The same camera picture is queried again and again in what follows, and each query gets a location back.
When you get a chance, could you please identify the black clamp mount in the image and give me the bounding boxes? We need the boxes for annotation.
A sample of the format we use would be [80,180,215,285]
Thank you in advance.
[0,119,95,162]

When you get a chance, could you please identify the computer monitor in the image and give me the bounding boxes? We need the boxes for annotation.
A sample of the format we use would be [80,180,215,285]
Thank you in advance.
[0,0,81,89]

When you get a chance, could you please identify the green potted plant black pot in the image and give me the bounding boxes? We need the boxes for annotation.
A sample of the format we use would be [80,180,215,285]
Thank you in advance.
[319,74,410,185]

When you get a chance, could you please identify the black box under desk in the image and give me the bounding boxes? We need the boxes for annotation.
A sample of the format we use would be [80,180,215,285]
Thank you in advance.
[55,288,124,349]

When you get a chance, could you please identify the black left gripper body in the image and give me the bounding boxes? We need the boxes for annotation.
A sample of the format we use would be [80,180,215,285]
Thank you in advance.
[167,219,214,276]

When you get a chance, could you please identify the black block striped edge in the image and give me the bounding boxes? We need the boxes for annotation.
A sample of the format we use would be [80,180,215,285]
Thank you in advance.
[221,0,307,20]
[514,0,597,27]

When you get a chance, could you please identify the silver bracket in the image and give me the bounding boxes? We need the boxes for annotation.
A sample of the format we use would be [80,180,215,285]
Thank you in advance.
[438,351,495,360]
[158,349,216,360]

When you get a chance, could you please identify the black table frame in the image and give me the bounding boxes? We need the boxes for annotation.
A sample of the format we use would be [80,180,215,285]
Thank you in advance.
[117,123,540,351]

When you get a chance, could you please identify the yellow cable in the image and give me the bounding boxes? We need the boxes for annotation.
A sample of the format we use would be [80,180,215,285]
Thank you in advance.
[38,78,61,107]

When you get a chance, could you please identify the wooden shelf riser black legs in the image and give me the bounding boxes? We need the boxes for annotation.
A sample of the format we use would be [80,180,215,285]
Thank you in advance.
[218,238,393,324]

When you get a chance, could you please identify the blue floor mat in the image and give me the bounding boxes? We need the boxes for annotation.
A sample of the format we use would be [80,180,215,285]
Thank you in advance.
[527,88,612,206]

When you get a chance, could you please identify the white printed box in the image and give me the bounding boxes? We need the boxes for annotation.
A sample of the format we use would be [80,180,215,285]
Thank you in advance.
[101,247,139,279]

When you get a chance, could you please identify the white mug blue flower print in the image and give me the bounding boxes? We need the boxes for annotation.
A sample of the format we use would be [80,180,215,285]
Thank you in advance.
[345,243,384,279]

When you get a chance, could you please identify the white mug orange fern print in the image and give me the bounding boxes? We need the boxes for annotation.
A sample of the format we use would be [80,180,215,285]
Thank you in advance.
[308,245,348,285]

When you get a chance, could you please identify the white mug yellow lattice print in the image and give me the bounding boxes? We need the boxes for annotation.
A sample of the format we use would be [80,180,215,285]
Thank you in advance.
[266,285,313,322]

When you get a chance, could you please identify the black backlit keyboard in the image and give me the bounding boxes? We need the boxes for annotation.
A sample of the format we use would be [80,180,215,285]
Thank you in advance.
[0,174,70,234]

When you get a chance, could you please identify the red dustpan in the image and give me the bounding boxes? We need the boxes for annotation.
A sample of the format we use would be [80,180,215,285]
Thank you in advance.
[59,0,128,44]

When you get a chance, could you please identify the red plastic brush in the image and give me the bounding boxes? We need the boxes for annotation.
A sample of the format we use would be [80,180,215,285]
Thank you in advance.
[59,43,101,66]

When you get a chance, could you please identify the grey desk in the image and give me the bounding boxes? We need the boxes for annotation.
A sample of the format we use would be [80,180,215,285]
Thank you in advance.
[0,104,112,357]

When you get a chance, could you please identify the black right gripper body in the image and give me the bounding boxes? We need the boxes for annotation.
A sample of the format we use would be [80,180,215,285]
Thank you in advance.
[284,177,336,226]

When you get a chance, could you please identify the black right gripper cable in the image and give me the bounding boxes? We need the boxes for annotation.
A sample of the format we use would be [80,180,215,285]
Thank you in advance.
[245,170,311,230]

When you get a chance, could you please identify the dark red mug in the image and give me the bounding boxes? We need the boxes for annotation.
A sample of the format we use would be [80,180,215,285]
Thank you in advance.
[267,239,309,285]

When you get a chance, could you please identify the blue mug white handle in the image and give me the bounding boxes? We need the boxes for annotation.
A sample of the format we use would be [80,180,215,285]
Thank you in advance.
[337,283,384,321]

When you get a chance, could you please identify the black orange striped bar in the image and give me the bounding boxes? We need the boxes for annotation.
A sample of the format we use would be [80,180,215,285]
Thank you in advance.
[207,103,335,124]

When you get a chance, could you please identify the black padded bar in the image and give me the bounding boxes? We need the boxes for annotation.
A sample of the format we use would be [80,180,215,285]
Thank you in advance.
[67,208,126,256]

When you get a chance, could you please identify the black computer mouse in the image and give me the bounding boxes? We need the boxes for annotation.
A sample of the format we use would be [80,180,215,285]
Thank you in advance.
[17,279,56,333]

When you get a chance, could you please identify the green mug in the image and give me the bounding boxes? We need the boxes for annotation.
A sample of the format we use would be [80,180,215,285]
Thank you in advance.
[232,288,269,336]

════════════════

The assignment is to restate, word for word, each line from the one containing "the green mug" through the final line of the material above.

When you get a chance, could you please identify the green mug in the image and give me the bounding boxes? We need the boxes for annotation.
A sample of the format we use would be [80,180,215,285]
Thank you in advance.
[232,288,269,336]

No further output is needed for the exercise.